Vandy women have busy summer ahead

"Upstairs/Downstairs" might be a British TV show from the '70s, but the phrase can also describe summer in Memorial Gym. In the summer, the coaches and staff who occupy the basketball suites "upstairs" on the fourth floor are separated by NCAA rules from the players who work on their games "downstairs" on the court and in the weight room in the McGugin Center.

During the summer, the NCAA allows players to work on their strength and conditioning under the supervision of Strength and Conditioning Coach Tasha Weddle, but coaching by the basketball staff is off-limits until the fall semester begins.

So before the end of the spring semester, each of the returning players sits down for individual meetings with her position coach and with Head Coach Melanie Balcomb to discuss what she needs to work on over the summer. Then it's up to each player to work on her own game during open gym while the basketball staff is busy at work upstairs in the basketball offices.

Over the summer, VandyMania is taking a look at what's going on "upstairs" and "downstairs" in the women's basketball program. The story begins upstairs with Justin VanOrman, Director of Basketball Operations, who talked last week about his "to-do" list for the summer. Right now, that list has three major items on it.

First, he's responsible for putting together the team's schedule for the upcoming season. Much of the ground work is already finished. The verbal agreements are in place with the opponents that will appear on the schedule, but the details are still being finalized.

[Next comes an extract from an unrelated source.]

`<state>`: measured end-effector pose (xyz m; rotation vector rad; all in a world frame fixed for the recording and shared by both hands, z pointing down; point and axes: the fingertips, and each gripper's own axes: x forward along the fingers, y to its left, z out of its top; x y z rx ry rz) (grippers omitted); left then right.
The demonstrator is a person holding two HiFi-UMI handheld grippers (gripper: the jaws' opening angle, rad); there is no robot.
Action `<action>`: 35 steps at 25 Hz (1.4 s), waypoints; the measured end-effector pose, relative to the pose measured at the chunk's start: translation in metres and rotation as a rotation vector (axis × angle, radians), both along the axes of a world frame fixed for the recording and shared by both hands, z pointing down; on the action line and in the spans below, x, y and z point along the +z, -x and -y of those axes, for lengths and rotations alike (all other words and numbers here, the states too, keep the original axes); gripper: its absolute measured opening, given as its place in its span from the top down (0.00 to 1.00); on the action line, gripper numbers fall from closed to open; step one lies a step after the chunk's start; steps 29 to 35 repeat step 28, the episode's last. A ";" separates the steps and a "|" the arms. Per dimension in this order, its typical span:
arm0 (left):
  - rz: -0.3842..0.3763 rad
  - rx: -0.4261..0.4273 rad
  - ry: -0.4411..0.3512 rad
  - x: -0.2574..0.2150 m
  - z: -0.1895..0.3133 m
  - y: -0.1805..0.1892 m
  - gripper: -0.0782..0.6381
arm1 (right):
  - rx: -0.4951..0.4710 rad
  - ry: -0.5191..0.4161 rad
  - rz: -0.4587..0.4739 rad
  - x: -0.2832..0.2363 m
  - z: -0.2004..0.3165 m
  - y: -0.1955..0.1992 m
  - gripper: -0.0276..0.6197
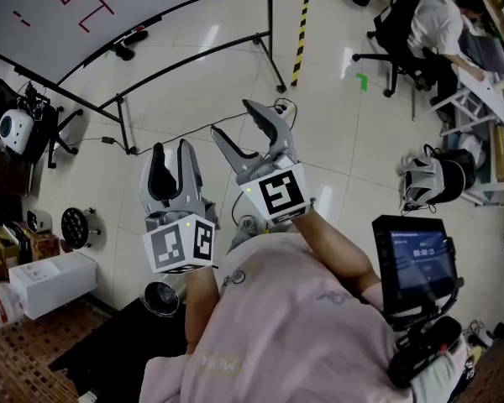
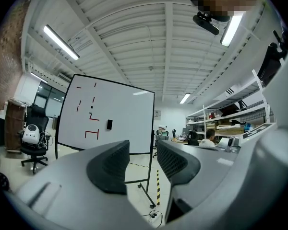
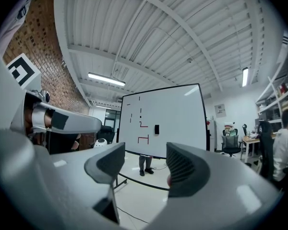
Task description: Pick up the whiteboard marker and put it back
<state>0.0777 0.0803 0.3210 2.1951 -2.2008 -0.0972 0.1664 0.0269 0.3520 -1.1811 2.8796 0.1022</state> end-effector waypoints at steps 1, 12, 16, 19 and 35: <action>-0.001 0.000 0.001 0.000 0.002 0.000 0.65 | -0.007 -0.004 -0.001 0.000 0.001 0.001 0.55; -0.005 0.005 0.006 0.003 0.025 -0.004 0.65 | -0.012 -0.040 -0.014 -0.002 0.017 0.000 0.63; 0.000 0.015 0.004 0.002 0.028 -0.008 0.65 | -0.024 -0.044 0.008 -0.008 0.015 -0.001 0.63; -0.002 0.023 -0.001 0.001 0.029 -0.012 0.65 | -0.031 -0.047 0.014 -0.009 0.015 -0.002 0.63; 0.004 0.008 0.006 0.001 0.024 -0.012 0.65 | -0.030 -0.053 0.023 -0.012 0.015 -0.009 0.63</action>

"It's pretty much done," said VanOrman. "It's in the contracts stage, where you've got to send them out and get them back."

Putting together this year's schedule has been simplified by the fact that last year's contracts included games for this year, too.

"We signed two-year contracts with Duke, Western Kentucky, UAB, South Florida, and Colorado, so they owed us games," he said. "Same with Old Dominion -- we played them two years ago at Old Dominion; they couldn't do it last year, so they're coming here this year."

The second big item on his list are the upcoming basketball camps. VanOrman is in charge of all the camps, which begin with the traditional "Offensive Skills Improvement Camp, which starts Monday, and the first of two team camps this weekend. Fifty high school varsity and AAU teams are expected for the team camps, along with a few junior varsity teams.

"We have two one-day team camps, with about 24-25 teams each day," VanOrman said. "I'm really excited about that because last year we did a one-day camp for the first time, and we had 28. This time we're going to have 50, so it's almost doubled in a year."

The purpose of the team camps is to give prep teams a chance to play together as a team during the summer. The teams are coached by their own coaches, while the camp staff provides support services for the games, including running the clock and the scoreboards.

Instead of a tournament format, where a team must keep winning to keep playing, the team camps use a "play day" format with a four-game guarantee. Teams are divided into pools, and each team plays every other team in the pool,

"They get the competition, they get the referees, they get the game-like situations, but there's no win and move on, or lose, so they can play some more kids without worrying about having to win the game in order to keep playing," said VanOrman.

Another change in the basketball camps this summer is the addition of a new elite camp for posts and guards, including high school players who are among the cream of the high school crop.

"It's going to provide an opportunity for them to get coached by our coaches, hands on, so they'll be getting the same coaching they'd get if they came to Vanderbilt," VanOrman said.

"It's on Saturday and Sunday so parents can come," he continued. "It's going to be basically three basketball sessions about two hours each. We're going to provide lunch, a campus tour, show them around.

"We can't talk to them about recruiting," he said, "but just let them see the Vanderbilt experience and get an idea of what would be like here and also give them some outstanding coaching."

The third big item on VanOrman's list is the team's trip to Spain in August.

"We're leaving August 11, going to Spain for eight days and will get back on the 19th," he said. "We'll start in Barcelona and then go down to Valencia and then go to Madrid. We'll probably play three games, one in each city, travel around, and have some sight-seeing time."

VanOrman is working with Basketball Travelers, a company that specializes in basketball tournaments and tours in foreign countries. They take care of making travel arrangements, getting the games, sanctioning the games, paying the fees, and dotting the I's and crossing the T's required by the NCAA and by FIBA, the international governing body for basketball.

The upcoming trip to Spain also provides the one exception to the NCAA's prohibition against coaches supervising practices during the summer.

"We're allowed 10 days of practice before Spain," said VanOrman. "The coaches are out most of July recruiting, so in August when everybody is back, and the kids have been here working out, we'll probably start practicing."

With the fall semester beginning so soon after the team returns from Spain, VanOrman says that the staff is concerned about possible burnout from a season that essentially begins the first of August and continues to April.

"The games will be important, "he says, "But Coach Balcomb has assured them that they are just part of the trip; that it's also going to be a sight-seeing, educational, cultural experience, that we'll be doing a lot of things - it's not like the SEC tournament."

When the team returns from Europe, they'll have a short break before the fall semester begins. Then, with the beginning of the school year, the coaches will once again be able to join the players on the basketball court, and "upstairs" and "downstairs" will come together once again.